■ **Problem details**: Your answer should be every line of the entries that has the string "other" in it.

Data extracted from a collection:
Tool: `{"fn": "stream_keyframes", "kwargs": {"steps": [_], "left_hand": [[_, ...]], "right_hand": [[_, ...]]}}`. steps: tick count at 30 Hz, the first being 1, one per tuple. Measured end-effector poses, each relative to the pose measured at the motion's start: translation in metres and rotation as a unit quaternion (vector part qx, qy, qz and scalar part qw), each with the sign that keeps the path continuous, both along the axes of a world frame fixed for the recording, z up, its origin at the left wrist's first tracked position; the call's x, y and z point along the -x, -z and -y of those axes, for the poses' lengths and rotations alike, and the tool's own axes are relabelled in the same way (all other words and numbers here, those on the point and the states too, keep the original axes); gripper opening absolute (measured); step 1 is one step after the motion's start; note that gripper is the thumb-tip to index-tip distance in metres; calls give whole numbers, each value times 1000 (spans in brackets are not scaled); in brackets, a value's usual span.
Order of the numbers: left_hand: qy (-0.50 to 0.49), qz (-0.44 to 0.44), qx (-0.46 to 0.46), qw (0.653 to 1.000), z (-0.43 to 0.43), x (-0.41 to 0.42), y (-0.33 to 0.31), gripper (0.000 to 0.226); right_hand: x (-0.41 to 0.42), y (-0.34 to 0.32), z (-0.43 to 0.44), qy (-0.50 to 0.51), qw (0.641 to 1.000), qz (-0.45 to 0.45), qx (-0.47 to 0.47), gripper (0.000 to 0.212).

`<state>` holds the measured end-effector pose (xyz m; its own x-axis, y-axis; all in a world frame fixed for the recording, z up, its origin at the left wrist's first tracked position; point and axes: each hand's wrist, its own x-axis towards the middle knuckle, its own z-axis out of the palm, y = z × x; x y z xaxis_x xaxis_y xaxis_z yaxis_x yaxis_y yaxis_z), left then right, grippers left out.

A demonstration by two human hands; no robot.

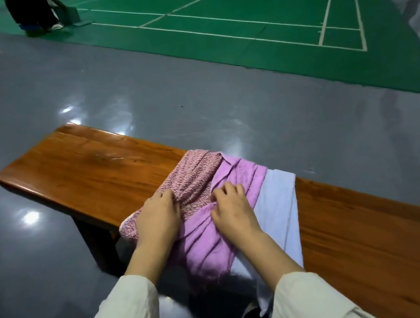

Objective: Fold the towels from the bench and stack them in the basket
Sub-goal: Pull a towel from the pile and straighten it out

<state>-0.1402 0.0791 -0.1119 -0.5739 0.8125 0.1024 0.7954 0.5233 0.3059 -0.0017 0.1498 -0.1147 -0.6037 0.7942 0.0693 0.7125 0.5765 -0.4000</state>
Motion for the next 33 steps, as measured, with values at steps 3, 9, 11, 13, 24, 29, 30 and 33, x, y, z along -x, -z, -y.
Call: {"fn": "stream_keyframes", "kwargs": {"steps": [3,9,11,13,24,29,30,33], "left_hand": [[-13,14,93,995,5,-4,-10,13],[58,51,-39,996,-3,-44,-15,30],[85,146,-38,985,-11,-63,-11,34],[86,197,-37,976,-15,-77,-11,37],[73,410,-167,894,-24,-113,-47,30],[-83,646,-272,708,-15,-129,-73,25],[-96,691,-288,656,-12,-128,-76,26],[-70,729,-214,646,7,-131,-84,31]], "right_hand": [[-6,-3,-1,68,996,-47,41,32],[-19,-10,-4,225,913,-233,251,13],[-21,-13,-6,264,825,-356,352,35],[-26,-17,-8,280,749,-425,423,36],[-77,-50,-3,182,743,-472,438,23],[-92,-41,1,252,664,-510,486,20],[-90,-37,4,257,649,-503,510,19],[-85,-36,19,237,563,-532,587,36]]}}
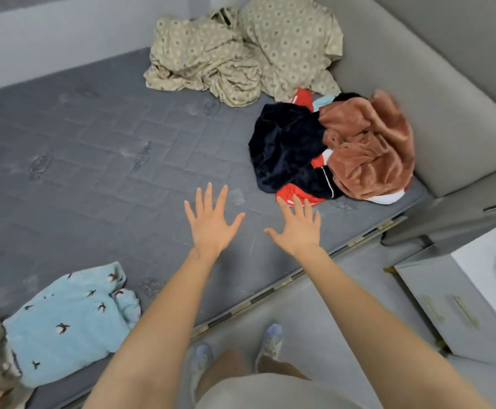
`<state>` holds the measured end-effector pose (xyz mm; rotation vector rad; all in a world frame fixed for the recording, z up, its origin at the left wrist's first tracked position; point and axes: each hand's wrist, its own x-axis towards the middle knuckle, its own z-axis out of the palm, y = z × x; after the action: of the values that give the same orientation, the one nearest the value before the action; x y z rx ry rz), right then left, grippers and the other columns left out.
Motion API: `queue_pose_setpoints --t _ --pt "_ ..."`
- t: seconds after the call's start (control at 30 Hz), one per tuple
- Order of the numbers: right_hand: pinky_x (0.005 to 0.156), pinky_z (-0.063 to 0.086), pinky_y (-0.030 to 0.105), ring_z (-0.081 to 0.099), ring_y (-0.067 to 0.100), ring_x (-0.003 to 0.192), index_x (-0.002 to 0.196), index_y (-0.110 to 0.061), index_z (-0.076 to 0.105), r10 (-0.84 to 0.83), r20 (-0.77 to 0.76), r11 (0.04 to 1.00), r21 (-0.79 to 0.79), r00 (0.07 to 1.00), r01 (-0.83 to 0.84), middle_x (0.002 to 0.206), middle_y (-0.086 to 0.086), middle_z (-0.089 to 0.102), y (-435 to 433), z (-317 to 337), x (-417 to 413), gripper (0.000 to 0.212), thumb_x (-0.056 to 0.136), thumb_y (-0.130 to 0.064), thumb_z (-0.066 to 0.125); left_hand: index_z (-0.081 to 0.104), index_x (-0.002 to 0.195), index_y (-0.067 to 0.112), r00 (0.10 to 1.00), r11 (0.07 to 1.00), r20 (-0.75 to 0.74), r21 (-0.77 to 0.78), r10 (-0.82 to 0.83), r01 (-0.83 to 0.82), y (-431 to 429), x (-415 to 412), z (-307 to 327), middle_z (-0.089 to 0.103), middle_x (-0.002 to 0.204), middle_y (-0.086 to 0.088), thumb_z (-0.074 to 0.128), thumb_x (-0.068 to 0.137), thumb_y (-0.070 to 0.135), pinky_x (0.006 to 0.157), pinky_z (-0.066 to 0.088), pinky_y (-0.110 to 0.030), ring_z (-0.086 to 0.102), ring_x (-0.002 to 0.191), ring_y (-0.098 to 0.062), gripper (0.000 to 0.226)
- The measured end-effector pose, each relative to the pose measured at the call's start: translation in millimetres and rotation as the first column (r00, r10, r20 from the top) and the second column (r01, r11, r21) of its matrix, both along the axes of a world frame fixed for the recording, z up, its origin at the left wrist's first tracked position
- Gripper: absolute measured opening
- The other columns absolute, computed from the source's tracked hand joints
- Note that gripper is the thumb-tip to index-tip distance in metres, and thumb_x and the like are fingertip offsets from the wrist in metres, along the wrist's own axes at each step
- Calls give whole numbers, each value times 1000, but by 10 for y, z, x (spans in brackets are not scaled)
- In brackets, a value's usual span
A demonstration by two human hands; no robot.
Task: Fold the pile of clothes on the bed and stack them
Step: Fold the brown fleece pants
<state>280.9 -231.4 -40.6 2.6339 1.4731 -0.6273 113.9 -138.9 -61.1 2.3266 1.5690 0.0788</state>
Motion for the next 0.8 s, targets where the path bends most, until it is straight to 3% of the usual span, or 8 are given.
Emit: queue_pose_setpoints --t 0.8 --pt "117 11 49 8 29 148 154 -32 18 -355 -37 921 158 934 356 161 6 12 366 -147 2922 87 84 -58 62 14 155 33 950 950 9 -17 -313 313 807 2987 -119 4 164 -3 46 92 62 117 -9 -49 -4 150 -23 77"
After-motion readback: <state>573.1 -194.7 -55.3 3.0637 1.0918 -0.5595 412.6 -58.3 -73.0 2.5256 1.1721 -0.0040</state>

■ **Solution for this exercise**:
Tool: `{"fn": "stream_keyframes", "kwargs": {"steps": [_], "left_hand": [[_, ...]], "right_hand": [[_, ...]]}}`. steps: tick count at 30 Hz, the first being 1, one per tuple. Measured end-effector poses, each relative to the pose measured at the motion's start: translation in metres and rotation as a unit quaternion (vector part qx, qy, qz and scalar part qw), each with the sign that keeps the path continuous, both along the axes of a world frame fixed for the recording, z up, its origin at the left wrist's first tracked position; the call's x, y and z point along the -x, -z and -y of those axes, for the poses' lengths and rotations alike, and the tool's own axes are relabelled in the same way (all other words and numbers here, those on the point and the states too, keep the original axes); gripper opening absolute (measured); step 1 is one step after the motion's start; note that gripper is the thumb-tip to index-tip distance in metres; calls give whole numbers, each value times 1000 (spans in brackets are not scaled); in brackets, a value's usual span.
`<state>` holds the measured end-effector pose (xyz mm; rotation vector rad; all in a world frame fixed for the recording, z up, its origin at the left wrist's first tracked position; point and axes: each hand's wrist, its own x-axis towards the middle knuckle, its own z-axis out of the palm, y = z × x; after the action: of the values that give the same orientation, the one nearest the value before the action; x y z rx ry rz), right then left, grippers and the other columns left out.
- The other columns absolute, computed from the source's tracked hand joints

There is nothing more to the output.